La soberanía digital latinoamericana en riesgo

Palantir es una de las empresas con capacidad de análisis de datos e inteligencia artificial más poderosas del mundo. Sin controles democráticos, institucionales y técnicos adecuados, tanto sobre los gobiernos como sobre la propia empresa, existe el riesgo de que esta tecnología se convierta en una herramienta de vigilancia masiva que derive en regímenes autoritarios. Cabe preguntarse ¿qué habrían hecho dictadores como Videla o Pinochet con una capacidad de vigilancia y análisis predictivo como la que ofrece Palantir hoy?

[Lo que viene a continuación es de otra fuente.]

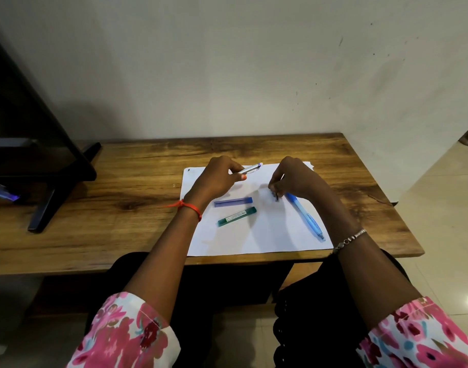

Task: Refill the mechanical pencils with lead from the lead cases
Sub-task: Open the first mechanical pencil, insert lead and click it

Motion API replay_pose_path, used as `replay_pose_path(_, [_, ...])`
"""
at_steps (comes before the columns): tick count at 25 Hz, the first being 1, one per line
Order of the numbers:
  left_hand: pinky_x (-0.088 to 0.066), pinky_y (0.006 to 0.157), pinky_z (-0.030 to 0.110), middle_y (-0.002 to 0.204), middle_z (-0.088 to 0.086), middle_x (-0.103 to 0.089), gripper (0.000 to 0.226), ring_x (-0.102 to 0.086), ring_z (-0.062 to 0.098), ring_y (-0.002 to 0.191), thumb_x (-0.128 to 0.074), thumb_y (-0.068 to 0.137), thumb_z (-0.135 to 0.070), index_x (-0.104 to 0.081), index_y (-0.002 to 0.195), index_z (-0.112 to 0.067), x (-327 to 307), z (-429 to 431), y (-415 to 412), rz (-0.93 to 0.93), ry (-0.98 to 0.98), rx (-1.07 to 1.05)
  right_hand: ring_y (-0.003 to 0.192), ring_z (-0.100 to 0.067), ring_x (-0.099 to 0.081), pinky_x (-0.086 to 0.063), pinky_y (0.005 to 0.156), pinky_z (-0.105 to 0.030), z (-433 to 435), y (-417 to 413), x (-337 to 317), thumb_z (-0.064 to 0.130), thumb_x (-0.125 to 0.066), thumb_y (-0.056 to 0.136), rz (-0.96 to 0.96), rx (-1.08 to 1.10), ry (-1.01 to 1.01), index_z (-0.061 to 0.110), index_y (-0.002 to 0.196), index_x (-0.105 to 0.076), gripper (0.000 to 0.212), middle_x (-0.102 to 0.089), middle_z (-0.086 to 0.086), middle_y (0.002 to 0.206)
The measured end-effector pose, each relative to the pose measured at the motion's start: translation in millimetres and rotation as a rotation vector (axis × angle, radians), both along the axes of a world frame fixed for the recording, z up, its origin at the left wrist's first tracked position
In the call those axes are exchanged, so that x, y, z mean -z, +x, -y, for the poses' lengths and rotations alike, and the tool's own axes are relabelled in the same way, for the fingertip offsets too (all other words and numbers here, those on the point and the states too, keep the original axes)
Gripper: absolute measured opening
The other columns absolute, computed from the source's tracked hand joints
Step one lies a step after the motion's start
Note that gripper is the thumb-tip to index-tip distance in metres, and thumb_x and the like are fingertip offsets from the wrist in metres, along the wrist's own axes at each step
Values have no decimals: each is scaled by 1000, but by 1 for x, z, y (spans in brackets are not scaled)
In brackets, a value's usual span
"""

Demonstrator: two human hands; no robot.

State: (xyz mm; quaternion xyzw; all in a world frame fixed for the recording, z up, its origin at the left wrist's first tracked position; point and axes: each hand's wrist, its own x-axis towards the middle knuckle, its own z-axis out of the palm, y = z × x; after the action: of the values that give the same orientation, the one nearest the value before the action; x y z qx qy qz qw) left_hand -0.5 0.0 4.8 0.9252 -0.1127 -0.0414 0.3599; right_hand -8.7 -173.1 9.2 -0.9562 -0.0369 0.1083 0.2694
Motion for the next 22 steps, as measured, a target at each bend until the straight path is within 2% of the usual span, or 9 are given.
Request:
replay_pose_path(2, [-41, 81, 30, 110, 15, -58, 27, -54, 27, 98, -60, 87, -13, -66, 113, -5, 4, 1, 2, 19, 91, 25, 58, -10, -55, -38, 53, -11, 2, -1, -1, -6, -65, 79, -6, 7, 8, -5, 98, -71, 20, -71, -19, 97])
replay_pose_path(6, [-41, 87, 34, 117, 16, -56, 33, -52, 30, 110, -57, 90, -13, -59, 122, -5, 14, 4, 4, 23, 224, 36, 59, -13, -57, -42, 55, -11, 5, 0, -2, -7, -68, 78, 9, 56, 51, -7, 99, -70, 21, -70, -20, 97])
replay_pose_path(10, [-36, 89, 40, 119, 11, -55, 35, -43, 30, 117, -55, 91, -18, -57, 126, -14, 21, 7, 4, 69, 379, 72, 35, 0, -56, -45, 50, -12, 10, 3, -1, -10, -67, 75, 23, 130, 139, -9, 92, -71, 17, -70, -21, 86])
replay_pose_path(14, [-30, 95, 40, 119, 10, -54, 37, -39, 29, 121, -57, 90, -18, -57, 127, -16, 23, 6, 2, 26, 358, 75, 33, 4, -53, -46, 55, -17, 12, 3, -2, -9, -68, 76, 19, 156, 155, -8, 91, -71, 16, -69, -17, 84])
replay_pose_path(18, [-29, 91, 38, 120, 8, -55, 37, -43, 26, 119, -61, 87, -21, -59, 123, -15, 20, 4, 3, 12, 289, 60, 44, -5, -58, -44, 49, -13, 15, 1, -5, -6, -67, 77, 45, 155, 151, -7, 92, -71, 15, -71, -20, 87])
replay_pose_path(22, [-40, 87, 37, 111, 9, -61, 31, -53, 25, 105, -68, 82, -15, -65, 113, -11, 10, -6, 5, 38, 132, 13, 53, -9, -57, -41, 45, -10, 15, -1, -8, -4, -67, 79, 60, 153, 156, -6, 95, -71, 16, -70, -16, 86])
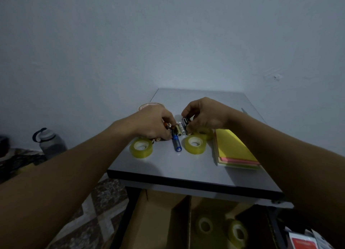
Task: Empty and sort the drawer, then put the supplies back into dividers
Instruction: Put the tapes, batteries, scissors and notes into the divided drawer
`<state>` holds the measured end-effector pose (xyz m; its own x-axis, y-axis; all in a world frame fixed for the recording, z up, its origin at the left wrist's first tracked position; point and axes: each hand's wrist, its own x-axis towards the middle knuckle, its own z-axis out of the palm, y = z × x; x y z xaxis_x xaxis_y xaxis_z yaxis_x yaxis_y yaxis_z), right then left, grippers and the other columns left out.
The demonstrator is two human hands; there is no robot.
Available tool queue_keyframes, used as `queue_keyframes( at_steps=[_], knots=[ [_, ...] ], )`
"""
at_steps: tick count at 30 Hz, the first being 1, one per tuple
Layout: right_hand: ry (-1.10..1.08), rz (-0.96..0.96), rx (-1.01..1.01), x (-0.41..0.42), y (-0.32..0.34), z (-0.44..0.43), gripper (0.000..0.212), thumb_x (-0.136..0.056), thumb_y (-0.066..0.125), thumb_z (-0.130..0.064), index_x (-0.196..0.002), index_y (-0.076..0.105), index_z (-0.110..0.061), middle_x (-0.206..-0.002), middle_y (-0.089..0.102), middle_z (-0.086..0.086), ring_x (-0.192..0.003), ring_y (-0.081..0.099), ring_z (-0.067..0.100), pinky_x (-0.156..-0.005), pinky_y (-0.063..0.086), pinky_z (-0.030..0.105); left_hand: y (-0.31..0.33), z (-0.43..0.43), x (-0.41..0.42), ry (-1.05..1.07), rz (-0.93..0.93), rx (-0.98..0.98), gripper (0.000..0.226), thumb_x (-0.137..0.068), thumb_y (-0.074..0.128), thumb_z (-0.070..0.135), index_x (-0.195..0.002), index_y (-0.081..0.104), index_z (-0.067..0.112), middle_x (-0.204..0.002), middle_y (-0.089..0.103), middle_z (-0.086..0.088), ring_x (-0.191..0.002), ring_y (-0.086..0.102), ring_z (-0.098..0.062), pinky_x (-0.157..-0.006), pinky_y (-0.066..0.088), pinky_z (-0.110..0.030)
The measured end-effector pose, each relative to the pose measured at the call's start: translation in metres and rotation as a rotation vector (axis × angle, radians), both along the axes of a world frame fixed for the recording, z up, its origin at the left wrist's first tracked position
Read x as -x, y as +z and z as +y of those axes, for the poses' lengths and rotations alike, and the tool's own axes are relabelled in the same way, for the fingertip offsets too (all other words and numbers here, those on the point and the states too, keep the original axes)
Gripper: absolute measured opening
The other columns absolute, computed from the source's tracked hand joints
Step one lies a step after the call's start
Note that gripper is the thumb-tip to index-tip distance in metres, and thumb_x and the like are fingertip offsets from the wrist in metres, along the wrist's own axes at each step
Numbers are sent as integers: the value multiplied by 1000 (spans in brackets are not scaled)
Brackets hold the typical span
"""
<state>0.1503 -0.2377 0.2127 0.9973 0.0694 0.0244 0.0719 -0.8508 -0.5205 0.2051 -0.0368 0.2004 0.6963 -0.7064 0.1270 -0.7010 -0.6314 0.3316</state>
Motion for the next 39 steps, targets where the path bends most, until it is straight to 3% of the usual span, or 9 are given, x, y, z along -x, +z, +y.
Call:
queue_keyframes(
  at_steps=[6, 10, 15, 22, 31, 39],
  knots=[
    [-7, -18, -25, 5, -1, -4, 43, -74, 85, -19, -113, 67, -17, -108, 70, -1, -94, 67, 18, -90, 56, 41, 3, 0, 2, -23, -26, -4, 45, -71, 85, 30, -114, 71, 30, -91, 53, 15, -80, 54, -7, -70, 48, -28],
    [-11, -26, -38, 6, -1, -7, 40, -75, 83, -17, -112, 68, -17, -104, 72, -1, -92, 69, 18, -90, 57, 42, 5, 5, 9, -43, 14, 83, 39, -68, 87, 33, -104, 73, 34, -94, 60, 14, -85, 59, -8, -78, 54, -35],
    [-21, -47, -40, 12, -1, -10, 38, -73, 85, -19, -108, 69, -19, -96, 72, -4, -89, 68, 17, -88, 57, 42, 1, 14, 24, -106, 152, 108, 38, -69, 88, 36, -104, 74, 34, -90, 66, 15, -84, 64, -8, -76, 55, -32],
    [-18, -58, -47, 21, 1, -8, 37, -75, 84, -21, -108, 68, -20, -101, 70, -5, -90, 67, 14, -89, 57, 39, -6, 16, 35, -137, 87, 29, 46, -68, 86, 48, -110, 70, 38, -105, 58, 15, -94, 59, -6, -85, 54, -33],
    [-16, -73, -53, 27, 4, -8, 34, -77, 82, -17, -108, 69, -18, -96, 70, -5, -87, 67, 14, -87, 58, 38, -10, 16, 46, -138, 64, 23, 53, -69, 83, 56, -115, 68, 35, -106, 59, 13, -93, 57, -7, -75, 51, -24],
    [-26, -85, -58, 29, 3, -8, 33, -76, 83, -17, -107, 69, -18, -96, 70, -5, -86, 67, 14, -87, 57, 37, -14, 14, 55, -127, 101, 101, 43, -73, 82, 52, -108, 71, 31, -96, 63, 16, -85, 60, -4, -66, 45, -15]
  ],
)
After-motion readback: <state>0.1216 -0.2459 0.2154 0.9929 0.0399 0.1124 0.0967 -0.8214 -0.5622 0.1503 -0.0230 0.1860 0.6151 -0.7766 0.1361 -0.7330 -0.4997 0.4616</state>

En este contexto, preocupa que el gobierno de Ecuador haya aprobado una Ley Orgánica de Inteligencia en 2025, varios de cuyos artículos clave fueron suspendidos provisionalmente por la Corte Constitucional por posibles inconstitucionalidades. De igual forma y preocupante, Argentina modificó recientemente, vía decreto, su Ley de Inteligencia, ampliando los poderes de la SIDE.

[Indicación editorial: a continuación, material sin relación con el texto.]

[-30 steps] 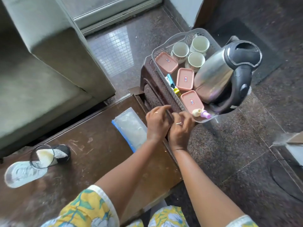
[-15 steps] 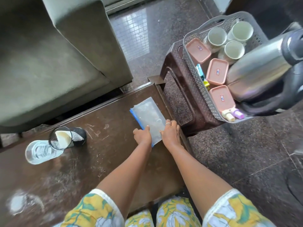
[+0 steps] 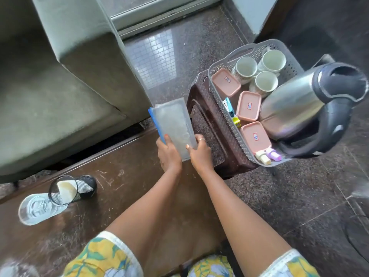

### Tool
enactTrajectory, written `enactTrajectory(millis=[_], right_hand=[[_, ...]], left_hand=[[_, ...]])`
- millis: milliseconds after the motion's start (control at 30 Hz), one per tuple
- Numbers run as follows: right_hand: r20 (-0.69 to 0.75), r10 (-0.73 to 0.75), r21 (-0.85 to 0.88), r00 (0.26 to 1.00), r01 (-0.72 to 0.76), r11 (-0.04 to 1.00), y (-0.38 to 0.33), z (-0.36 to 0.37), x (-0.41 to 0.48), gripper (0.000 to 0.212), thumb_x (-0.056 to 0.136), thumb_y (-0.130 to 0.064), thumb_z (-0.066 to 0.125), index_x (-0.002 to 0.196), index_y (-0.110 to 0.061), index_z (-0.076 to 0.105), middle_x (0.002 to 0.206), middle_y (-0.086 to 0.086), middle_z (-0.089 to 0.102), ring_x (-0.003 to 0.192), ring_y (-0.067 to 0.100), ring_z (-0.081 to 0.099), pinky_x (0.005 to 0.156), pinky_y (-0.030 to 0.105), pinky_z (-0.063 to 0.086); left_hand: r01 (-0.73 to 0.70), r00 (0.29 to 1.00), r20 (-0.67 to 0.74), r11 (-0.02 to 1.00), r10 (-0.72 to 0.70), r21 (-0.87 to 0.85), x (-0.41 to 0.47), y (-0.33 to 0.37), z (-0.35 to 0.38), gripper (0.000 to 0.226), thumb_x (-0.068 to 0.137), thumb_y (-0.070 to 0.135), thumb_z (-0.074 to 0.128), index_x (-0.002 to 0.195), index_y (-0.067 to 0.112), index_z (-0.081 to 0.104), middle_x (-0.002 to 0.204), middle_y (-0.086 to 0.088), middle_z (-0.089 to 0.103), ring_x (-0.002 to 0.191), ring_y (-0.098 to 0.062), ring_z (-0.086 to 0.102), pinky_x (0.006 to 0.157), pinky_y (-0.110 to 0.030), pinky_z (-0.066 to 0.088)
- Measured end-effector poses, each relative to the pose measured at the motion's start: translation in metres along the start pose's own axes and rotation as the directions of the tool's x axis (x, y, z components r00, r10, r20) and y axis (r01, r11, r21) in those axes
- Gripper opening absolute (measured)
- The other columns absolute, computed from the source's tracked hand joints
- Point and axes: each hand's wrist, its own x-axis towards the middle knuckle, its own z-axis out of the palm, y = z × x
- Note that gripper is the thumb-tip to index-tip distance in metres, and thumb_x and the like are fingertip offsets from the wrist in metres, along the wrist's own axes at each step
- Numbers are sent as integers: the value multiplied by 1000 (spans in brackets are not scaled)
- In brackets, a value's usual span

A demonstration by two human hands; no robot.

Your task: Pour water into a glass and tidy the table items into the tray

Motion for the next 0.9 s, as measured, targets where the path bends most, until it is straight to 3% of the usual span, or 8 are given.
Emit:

Que los Estados de América Latina adopten nuevas tecnologías de vigilancia masiva es alarmante, sobre todo si recordamos las sangrientas dictaduras que vivió nuestra región. Hacerlo de la mano de una empresa como Palantir, con esta visión del mundo de sus fundadores, implica un riesgo adicional: que los países terminen siendo vigilados directamente por la empresa, perdiendo así su soberanía. Volviendo a Tolkien, Palantir actuaría como la “Piedra de Osgiliath”, la piedra palantíri que era capaz de espiar a las demás.

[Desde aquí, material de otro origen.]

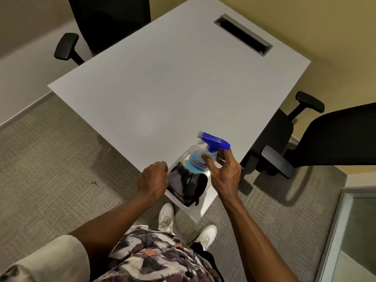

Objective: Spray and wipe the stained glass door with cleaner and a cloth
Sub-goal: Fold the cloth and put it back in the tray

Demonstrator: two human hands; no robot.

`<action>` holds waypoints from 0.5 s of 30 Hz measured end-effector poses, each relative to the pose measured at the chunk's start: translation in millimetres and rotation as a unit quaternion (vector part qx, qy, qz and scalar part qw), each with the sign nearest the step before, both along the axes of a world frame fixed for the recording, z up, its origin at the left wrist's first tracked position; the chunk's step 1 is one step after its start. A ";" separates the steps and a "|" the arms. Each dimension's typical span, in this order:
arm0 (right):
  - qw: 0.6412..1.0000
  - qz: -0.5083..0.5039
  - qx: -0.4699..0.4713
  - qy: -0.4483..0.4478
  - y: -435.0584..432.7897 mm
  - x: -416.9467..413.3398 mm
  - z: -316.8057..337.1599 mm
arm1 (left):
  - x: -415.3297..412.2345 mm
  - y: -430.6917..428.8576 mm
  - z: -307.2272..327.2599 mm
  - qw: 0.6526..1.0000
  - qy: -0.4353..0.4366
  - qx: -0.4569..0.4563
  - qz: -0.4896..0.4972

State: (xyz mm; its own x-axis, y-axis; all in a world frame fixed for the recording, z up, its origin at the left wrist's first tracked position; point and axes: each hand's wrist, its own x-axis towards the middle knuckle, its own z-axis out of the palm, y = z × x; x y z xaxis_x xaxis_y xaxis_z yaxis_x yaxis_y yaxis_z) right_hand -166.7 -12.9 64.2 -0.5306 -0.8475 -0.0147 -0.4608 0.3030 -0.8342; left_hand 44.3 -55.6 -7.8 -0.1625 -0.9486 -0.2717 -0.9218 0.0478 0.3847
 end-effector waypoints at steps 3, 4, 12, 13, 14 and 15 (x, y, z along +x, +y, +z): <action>1.000 -0.005 0.011 0.018 2.0 1.6 -9.8 | -0.9 0.4 -0.4 1.000 -0.002 -0.008 0.000; 1.000 -0.008 0.014 0.020 2.6 1.7 -13.1 | -1.1 0.6 -0.3 1.000 -0.002 -0.007 0.000; 0.999 -0.005 0.036 0.024 3.8 1.3 -24.3 | -2.7 -0.5 3.6 1.000 -0.008 0.002 -0.004; 0.999 -0.006 0.040 0.022 4.5 1.3 -24.5 | -2.6 -0.6 4.4 1.000 -0.006 0.005 -0.006; 0.999 -0.006 0.042 0.021 5.6 1.2 -24.9 | -2.8 -0.8 5.1 1.000 -0.004 0.007 -0.007; 0.999 -0.005 0.043 0.021 6.4 1.3 -25.0 | -2.9 -0.6 6.1 1.000 -0.001 0.009 -0.009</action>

En “La República Tecnológica”, Alex Karp enfatiza en la importancia de defender los valores de Occidente mediante el ejercicio de la fuerza y la superioridad tecnológica y militar, con EE. UU. a la cabeza. Para Karp, Palantir y las empresas de tecnología son herramientas de poder que permiten fortalecer la supremacía norteamericana sobre otros países. Esperemos que nuestros gobiernos respeten la autodeterminación de sus pueblos y no sigan entregando nuestra soberanía para profundizar, cada vez más, la famosa idea del patio trasero de EE. UU.